Problem to solve: With the pictures omitted, print exactly the lines below, from the one containing "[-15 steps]" through the one containing "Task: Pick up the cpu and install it", and nothing else.

Data to examine:
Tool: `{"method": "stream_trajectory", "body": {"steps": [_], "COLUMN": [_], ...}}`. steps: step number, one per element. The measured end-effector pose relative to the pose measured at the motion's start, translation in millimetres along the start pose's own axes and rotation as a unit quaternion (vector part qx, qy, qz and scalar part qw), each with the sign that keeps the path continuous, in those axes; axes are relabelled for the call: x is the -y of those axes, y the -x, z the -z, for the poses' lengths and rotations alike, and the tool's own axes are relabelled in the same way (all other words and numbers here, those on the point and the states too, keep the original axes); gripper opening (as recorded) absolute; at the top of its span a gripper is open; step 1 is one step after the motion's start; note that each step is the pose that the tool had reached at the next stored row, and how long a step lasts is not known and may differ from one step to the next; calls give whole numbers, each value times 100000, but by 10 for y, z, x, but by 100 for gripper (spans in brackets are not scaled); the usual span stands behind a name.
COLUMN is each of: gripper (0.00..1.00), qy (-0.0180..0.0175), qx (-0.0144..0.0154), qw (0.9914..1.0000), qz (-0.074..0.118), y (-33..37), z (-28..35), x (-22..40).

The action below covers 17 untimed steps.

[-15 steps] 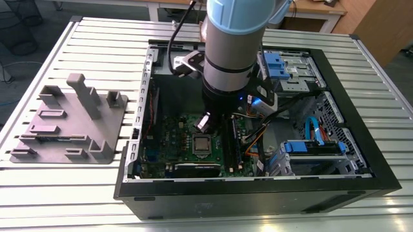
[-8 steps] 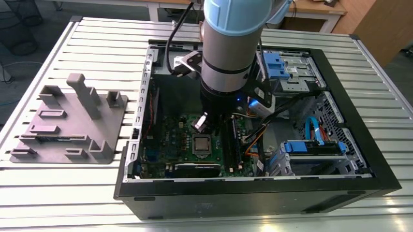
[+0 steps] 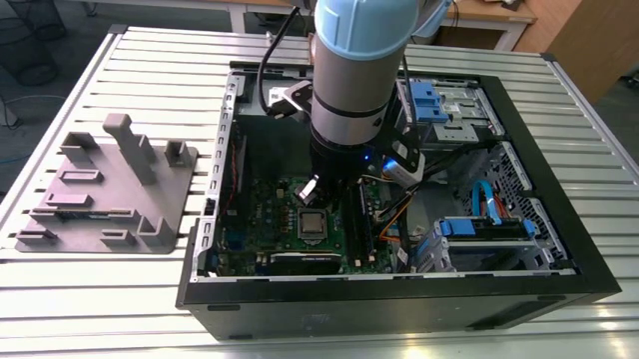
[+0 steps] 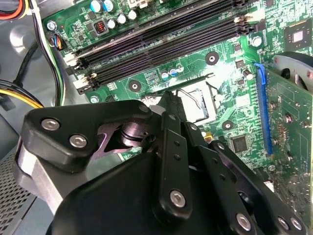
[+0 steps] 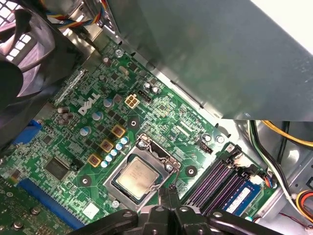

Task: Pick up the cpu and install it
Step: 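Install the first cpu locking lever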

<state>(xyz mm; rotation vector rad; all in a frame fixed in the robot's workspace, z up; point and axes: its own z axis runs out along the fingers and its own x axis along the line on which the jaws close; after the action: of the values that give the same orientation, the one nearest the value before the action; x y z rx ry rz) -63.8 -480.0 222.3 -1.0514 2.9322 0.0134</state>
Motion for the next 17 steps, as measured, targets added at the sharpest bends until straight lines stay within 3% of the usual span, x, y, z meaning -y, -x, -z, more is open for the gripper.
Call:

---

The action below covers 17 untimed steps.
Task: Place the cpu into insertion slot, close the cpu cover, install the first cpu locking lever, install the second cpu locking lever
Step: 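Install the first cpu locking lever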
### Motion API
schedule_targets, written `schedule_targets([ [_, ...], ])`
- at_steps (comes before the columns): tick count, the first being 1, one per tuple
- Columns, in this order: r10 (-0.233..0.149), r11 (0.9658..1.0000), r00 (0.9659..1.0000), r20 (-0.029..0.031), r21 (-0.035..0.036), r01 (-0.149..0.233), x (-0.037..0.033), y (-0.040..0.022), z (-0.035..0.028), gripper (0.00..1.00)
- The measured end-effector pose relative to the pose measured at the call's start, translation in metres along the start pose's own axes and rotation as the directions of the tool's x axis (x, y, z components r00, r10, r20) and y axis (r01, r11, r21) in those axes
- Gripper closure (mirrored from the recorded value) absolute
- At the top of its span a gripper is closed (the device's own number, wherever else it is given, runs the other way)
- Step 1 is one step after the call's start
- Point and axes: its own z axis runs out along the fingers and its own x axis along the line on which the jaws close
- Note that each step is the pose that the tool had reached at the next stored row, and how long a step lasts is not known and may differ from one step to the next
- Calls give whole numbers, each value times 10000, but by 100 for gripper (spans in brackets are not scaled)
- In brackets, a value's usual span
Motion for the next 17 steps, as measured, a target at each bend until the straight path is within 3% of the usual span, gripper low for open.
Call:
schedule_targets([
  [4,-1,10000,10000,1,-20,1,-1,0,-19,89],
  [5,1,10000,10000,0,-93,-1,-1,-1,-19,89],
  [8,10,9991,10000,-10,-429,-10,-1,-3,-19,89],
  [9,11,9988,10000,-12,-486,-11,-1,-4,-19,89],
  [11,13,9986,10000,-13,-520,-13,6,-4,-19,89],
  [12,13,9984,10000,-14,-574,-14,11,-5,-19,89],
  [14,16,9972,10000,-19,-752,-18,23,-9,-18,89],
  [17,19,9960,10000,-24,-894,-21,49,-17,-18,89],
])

Solution:
[-15 steps] 
[-8 steps] 
[+0 steps] 
[+0 steps] 
[+0 steps] 

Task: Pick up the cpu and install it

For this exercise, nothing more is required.